Mini Thai Prawn Salads with Coconut Dressing
You'll need 24 Chinese serving spoons, or 24 small Witlof leaves
For the Salad:
- 1 Lebanese cucumber, halved, seeded and finely diced
- 2 spring (green) onions, thinly sliced
- 1/2 cup Chinese cabbage, finely shredded
- 1 long mild red chilli, seeded and finely chopped
- 1 tablespoon fresh coriander, finely chopped
- 2 tablespoons (40mL) coconut cream
- 2 tablespoons (40mL) lime juice
- 1 tablespoon (20mL) Kikkoman Less Salt Soy Sauce
- 2 teaspoons (10mL) fish sauce
- 2 teaspoons sugar
- 24 small cooked prawns, shelled
- 2 tablespoons roasted peanuts, roughly chopped
- Lime wedges
- Extra coriander leaves (chopped)
- To make the dressing, place coconut cream, lime juice, Less Salt Soy Sauce, fish sauce and sugar in a small bowl.
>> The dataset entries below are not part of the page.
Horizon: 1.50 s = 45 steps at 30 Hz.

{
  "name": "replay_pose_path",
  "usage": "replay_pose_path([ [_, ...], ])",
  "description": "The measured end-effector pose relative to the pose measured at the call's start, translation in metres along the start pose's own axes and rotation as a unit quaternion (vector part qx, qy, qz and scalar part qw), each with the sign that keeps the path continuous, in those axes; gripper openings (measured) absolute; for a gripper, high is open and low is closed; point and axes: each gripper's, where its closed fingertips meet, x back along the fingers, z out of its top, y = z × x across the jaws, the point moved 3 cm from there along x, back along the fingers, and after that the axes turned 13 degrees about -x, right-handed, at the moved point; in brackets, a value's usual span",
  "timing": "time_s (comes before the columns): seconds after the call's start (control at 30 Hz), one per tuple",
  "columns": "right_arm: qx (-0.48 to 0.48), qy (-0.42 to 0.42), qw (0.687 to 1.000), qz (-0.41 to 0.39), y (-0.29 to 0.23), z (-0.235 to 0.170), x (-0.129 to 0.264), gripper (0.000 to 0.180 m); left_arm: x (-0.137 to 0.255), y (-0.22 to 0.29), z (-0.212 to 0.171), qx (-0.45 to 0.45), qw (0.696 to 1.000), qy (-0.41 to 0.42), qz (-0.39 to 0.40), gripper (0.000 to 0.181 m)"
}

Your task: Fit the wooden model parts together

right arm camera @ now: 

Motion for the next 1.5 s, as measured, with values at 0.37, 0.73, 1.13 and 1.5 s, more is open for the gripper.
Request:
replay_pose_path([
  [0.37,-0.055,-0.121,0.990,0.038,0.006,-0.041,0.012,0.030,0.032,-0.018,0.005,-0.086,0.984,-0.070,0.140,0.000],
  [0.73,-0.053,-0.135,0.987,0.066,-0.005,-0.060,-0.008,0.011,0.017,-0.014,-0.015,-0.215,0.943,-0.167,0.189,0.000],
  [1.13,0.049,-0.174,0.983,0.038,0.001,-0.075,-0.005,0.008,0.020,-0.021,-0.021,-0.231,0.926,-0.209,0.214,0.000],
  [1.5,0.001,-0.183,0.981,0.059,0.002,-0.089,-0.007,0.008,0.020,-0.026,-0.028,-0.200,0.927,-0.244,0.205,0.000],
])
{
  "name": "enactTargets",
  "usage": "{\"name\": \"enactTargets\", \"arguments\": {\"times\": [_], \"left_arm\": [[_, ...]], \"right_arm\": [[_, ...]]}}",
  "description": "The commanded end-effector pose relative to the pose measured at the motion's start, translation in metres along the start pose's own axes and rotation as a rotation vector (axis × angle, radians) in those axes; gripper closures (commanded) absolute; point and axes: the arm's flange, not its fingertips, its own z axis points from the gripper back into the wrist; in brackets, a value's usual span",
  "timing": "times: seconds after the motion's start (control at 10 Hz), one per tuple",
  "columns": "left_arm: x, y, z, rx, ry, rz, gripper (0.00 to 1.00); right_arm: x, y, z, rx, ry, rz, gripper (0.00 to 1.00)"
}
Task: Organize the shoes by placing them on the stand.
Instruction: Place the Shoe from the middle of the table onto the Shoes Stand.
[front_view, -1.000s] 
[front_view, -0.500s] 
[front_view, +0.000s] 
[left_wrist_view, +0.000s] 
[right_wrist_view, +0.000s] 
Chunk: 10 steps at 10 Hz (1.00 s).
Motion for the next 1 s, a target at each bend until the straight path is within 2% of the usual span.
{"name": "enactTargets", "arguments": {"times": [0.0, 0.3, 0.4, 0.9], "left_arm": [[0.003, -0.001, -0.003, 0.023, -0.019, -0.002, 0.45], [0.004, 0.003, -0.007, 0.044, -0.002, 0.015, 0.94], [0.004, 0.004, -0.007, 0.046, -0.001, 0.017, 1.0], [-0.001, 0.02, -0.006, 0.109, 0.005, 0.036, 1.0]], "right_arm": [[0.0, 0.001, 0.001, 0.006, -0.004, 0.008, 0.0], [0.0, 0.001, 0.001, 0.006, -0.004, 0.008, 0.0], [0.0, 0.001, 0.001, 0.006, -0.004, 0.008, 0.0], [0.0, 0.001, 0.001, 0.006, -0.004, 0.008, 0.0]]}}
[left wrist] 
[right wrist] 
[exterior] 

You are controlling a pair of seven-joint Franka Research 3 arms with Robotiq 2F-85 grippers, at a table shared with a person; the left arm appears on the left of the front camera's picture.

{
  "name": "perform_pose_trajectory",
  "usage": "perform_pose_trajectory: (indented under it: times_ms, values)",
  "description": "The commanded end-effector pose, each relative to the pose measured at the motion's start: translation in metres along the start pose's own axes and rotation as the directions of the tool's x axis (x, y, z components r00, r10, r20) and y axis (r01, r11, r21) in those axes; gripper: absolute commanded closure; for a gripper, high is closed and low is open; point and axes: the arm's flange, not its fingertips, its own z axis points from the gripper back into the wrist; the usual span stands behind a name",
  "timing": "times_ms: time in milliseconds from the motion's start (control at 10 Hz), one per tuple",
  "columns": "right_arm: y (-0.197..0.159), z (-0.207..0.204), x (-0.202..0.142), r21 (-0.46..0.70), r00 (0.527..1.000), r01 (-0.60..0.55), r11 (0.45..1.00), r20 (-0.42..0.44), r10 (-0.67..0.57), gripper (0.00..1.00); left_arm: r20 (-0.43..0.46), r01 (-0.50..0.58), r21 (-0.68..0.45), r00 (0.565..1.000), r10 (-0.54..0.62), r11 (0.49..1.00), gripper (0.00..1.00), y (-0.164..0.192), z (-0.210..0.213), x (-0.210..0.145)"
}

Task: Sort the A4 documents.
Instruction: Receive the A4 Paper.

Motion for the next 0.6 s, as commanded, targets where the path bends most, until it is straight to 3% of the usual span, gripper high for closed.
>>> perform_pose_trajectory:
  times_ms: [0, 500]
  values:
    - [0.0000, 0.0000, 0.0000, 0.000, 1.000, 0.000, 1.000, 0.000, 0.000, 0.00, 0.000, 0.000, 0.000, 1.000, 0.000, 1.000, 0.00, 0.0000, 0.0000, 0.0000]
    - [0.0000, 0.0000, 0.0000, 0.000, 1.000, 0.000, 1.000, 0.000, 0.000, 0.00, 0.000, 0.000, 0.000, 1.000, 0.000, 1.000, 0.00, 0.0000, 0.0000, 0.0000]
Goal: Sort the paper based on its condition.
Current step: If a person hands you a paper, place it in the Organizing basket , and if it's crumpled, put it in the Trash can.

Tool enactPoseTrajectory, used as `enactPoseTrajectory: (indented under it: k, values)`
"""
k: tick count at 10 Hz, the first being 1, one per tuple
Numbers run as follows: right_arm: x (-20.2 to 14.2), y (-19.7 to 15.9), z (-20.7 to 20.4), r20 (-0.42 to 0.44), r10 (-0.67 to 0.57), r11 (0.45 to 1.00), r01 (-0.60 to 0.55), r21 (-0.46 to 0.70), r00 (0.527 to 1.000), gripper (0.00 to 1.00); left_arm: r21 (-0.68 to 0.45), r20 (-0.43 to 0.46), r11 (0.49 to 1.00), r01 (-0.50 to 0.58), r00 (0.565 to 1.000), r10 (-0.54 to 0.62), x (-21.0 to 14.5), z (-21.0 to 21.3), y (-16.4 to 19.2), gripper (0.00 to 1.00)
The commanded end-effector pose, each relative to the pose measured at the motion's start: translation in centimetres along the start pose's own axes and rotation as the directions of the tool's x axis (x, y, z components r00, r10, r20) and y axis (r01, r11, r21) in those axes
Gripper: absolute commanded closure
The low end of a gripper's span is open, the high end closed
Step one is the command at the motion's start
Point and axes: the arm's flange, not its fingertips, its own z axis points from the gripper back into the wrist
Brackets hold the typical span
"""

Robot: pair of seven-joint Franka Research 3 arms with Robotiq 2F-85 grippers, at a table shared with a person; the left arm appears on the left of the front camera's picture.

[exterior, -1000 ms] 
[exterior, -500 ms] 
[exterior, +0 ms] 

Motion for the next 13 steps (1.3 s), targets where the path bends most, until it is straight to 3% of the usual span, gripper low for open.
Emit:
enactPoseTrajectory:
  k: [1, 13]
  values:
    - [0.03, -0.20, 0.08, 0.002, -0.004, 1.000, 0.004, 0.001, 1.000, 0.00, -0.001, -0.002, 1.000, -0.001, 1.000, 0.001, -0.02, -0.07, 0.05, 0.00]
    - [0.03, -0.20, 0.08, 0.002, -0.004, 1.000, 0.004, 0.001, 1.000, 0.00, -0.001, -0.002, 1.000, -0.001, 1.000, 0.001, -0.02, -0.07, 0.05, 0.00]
Whisk to combine. Set aside.
- To prepare the mini salad, combine cucumber, green onions, chilli and coriander in a bowl. Just before serving, add dressing to cucumber mixture and stir gently to combine.
- To serve, place 2 teaspoons salad mixture in each spoon. Top with 1 prawn. Sprinkle with peanuts, and top with extra coriander leaves. Serve with lime wedges.
*Dressing can be made the day before and refrigerated until needed.
**Salad ingredients can be prepared in the morning, covered with plastic wrap and refrigerated until needed.